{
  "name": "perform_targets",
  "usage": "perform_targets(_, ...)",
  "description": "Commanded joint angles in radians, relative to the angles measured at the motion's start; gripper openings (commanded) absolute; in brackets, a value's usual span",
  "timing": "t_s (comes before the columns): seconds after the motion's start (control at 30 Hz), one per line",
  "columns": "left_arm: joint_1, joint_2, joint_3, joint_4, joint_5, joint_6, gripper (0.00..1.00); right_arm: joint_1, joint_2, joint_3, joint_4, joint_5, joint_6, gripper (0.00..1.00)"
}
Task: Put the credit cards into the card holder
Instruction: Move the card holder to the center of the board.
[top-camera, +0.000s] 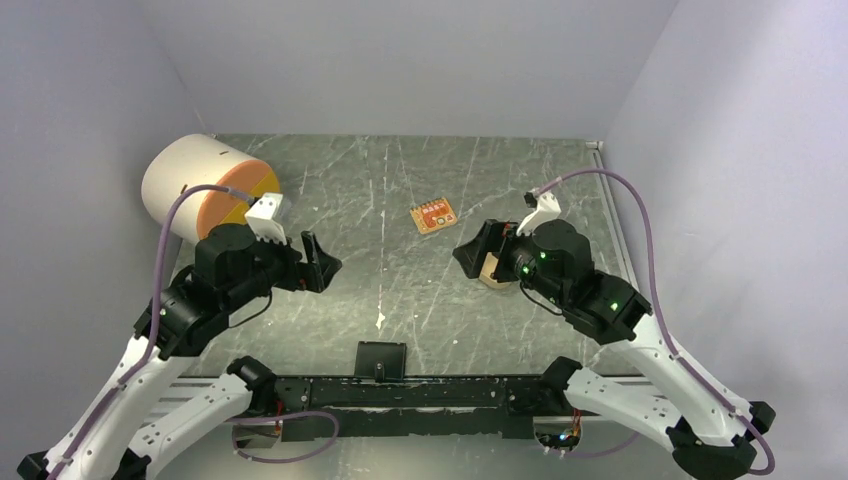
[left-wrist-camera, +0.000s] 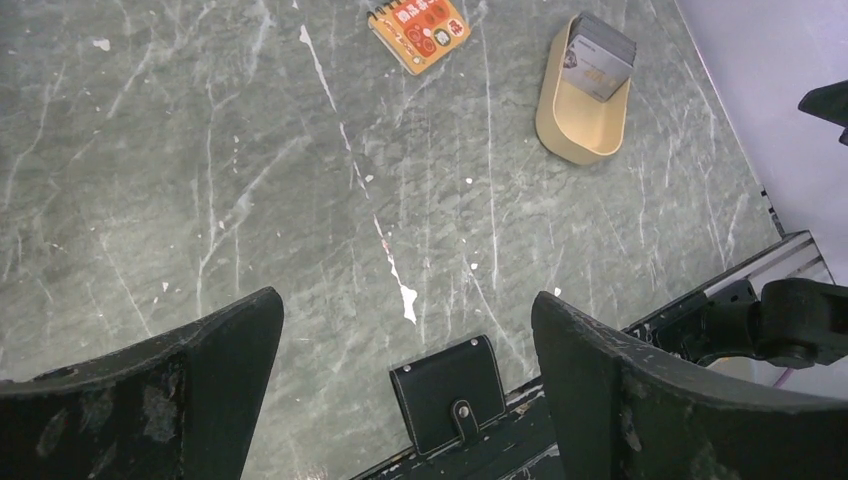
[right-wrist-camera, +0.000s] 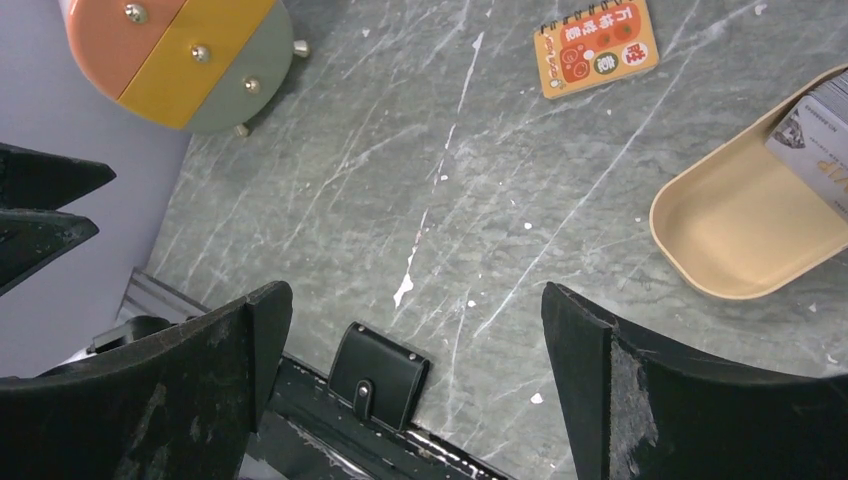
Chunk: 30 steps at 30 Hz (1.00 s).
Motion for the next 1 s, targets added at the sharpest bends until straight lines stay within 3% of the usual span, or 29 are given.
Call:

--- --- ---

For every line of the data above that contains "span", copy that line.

  "description": "Commanded joint angles in radians, relative to the angles measured at the motion's start; gripper openings (commanded) absolute; in brackets, a value's usual span",
Motion for the next 1 s, targets added at the sharpest bends until straight lines stay within 3% of the usual span, or 29 are given.

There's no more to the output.